> Task to carry out:
Could you return all of the entries word for word, minus any pictures?

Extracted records
Start of Block
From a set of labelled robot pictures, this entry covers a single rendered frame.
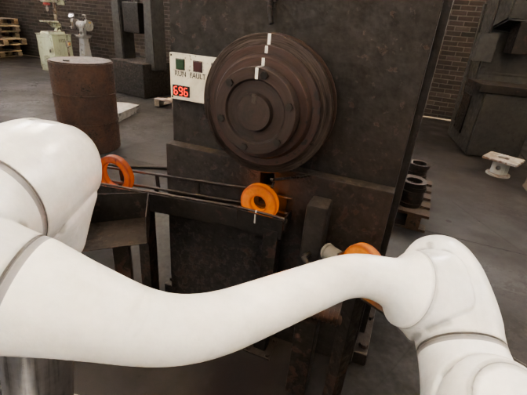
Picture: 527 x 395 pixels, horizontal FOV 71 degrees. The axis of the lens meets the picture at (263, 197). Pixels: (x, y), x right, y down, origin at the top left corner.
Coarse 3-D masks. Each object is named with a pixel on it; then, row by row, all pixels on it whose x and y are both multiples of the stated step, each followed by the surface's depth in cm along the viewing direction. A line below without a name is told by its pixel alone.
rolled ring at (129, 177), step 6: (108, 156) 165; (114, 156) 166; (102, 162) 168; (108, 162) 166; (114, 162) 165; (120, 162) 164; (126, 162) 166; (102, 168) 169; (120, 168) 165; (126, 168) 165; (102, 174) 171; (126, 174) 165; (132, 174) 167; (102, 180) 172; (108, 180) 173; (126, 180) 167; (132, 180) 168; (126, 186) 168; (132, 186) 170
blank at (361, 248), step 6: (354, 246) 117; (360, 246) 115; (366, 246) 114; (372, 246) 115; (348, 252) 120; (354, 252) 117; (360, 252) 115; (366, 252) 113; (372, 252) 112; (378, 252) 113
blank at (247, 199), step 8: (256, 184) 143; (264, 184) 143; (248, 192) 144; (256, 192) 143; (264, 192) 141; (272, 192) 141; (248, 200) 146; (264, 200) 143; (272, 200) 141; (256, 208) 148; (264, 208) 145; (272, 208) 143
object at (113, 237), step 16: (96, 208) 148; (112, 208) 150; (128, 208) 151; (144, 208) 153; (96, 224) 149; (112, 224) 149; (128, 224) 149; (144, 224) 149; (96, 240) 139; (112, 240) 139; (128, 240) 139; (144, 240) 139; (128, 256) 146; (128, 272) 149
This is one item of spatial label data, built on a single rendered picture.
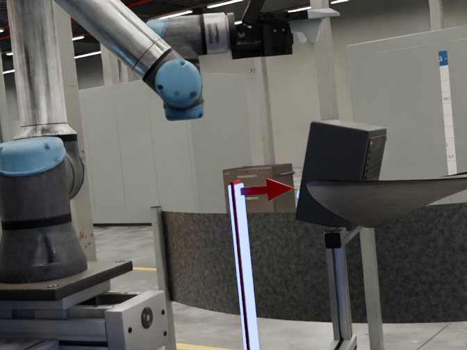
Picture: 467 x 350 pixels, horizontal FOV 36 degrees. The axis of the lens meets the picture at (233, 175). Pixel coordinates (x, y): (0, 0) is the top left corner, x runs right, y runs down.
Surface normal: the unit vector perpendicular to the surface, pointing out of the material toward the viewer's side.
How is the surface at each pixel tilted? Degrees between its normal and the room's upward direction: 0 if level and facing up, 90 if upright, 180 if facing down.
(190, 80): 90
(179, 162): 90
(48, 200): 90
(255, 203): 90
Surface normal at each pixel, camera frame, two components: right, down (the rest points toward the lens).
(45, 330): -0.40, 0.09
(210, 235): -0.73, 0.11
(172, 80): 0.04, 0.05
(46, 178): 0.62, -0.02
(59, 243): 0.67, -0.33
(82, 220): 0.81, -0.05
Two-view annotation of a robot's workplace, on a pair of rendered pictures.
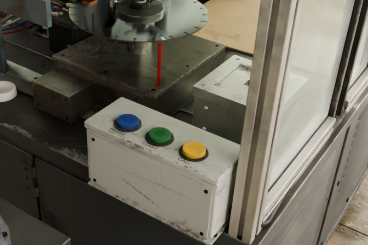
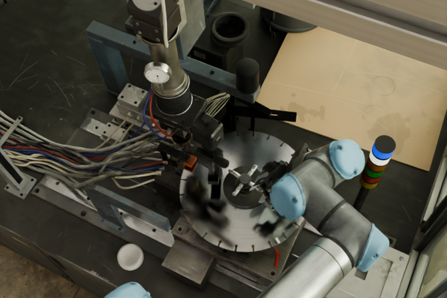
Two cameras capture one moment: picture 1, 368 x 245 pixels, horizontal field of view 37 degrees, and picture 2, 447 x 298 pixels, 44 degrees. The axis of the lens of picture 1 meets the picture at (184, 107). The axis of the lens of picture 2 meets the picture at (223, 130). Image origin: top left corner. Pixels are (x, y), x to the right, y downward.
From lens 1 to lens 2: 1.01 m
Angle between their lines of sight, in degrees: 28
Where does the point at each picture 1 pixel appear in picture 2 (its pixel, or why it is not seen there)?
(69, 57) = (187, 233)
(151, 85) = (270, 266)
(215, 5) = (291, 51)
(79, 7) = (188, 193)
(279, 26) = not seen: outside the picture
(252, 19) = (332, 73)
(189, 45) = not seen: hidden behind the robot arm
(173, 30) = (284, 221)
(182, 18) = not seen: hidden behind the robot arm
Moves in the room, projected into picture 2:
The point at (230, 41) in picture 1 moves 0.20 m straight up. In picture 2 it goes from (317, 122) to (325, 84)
End of Block
> Final answer:
From a set of labelled robot pictures, this entry covers a single rendered frame.
Picture: 527 x 395 pixels, horizontal FOV 71 degrees. The axis of the lens meets the picture at (263, 197). Pixels: (x, y), x right, y down, origin at the top left corner.
Coarse 3-D masks. Each object is named with a pixel on it; then, row by row, all pixels on it whose x and y are both multiples of the stated step, each followed by the surface's depth in cm along the viewing direction. A line below without a name is told by its pixel alone.
rolled ring at (129, 177), step 6: (108, 156) 165; (114, 156) 166; (102, 162) 168; (108, 162) 166; (114, 162) 165; (120, 162) 164; (126, 162) 166; (102, 168) 169; (120, 168) 165; (126, 168) 165; (102, 174) 171; (126, 174) 165; (132, 174) 167; (102, 180) 172; (108, 180) 173; (126, 180) 167; (132, 180) 168; (126, 186) 168; (132, 186) 170
blank at (361, 248), step 6: (354, 246) 117; (360, 246) 115; (366, 246) 114; (372, 246) 115; (348, 252) 120; (354, 252) 117; (360, 252) 115; (366, 252) 113; (372, 252) 112; (378, 252) 113
blank at (247, 199), step 8: (256, 184) 143; (264, 184) 143; (248, 192) 144; (256, 192) 143; (264, 192) 141; (272, 192) 141; (248, 200) 146; (264, 200) 143; (272, 200) 141; (256, 208) 148; (264, 208) 145; (272, 208) 143
object at (113, 237), step 16: (96, 208) 148; (112, 208) 150; (128, 208) 151; (144, 208) 153; (96, 224) 149; (112, 224) 149; (128, 224) 149; (144, 224) 149; (96, 240) 139; (112, 240) 139; (128, 240) 139; (144, 240) 139; (128, 256) 146; (128, 272) 149
This is one item of spatial label data, built on a single rendered picture.
Picture: 467 x 350 pixels, horizontal FOV 36 degrees. The axis of the lens meets the picture at (233, 175). Pixel coordinates (x, y): (0, 0) is the top left corner, x runs right, y runs down.
Surface normal: the unit vector perpendicular to the surface, pointing out of the material toward the viewer's side.
How is the surface at each pixel tilted? Degrees between its normal and the room's upward direction: 0 if level and facing up, 90 if upright, 180 if facing down.
(190, 80): 90
(179, 162): 90
(48, 200): 90
(255, 203): 90
Surface normal at each pixel, camera frame, two components: right, down (the rest points toward the lens).
(45, 330): -0.40, 0.09
(210, 235): -0.73, 0.11
(172, 80): 0.04, 0.05
(46, 178): 0.62, -0.02
(59, 243): 0.67, -0.33
(82, 220): 0.81, -0.05
Two-view annotation of a robot's workplace, on a pair of rendered pictures.
Two cameras capture one moment: picture 1, 368 x 245 pixels, horizontal field of view 37 degrees, and picture 2, 447 x 298 pixels, 44 degrees. The axis of the lens of picture 1 meets the picture at (184, 107). The axis of the lens of picture 2 meets the picture at (223, 130). Image origin: top left corner. Pixels are (x, y), x to the right, y downward.
From lens 1 to lens 2: 1.01 m
Angle between their lines of sight, in degrees: 28
Where does the point at each picture 1 pixel appear in picture 2 (its pixel, or why it is not seen there)?
(69, 57) = (187, 233)
(151, 85) = (270, 266)
(215, 5) = (291, 51)
(79, 7) = (188, 193)
(279, 26) = not seen: outside the picture
(252, 19) = (332, 73)
(189, 45) = not seen: hidden behind the robot arm
(173, 30) = (284, 221)
(182, 18) = not seen: hidden behind the robot arm
Moves in the room, projected into picture 2:
The point at (230, 41) in picture 1 moves 0.20 m straight up. In picture 2 it goes from (317, 122) to (325, 84)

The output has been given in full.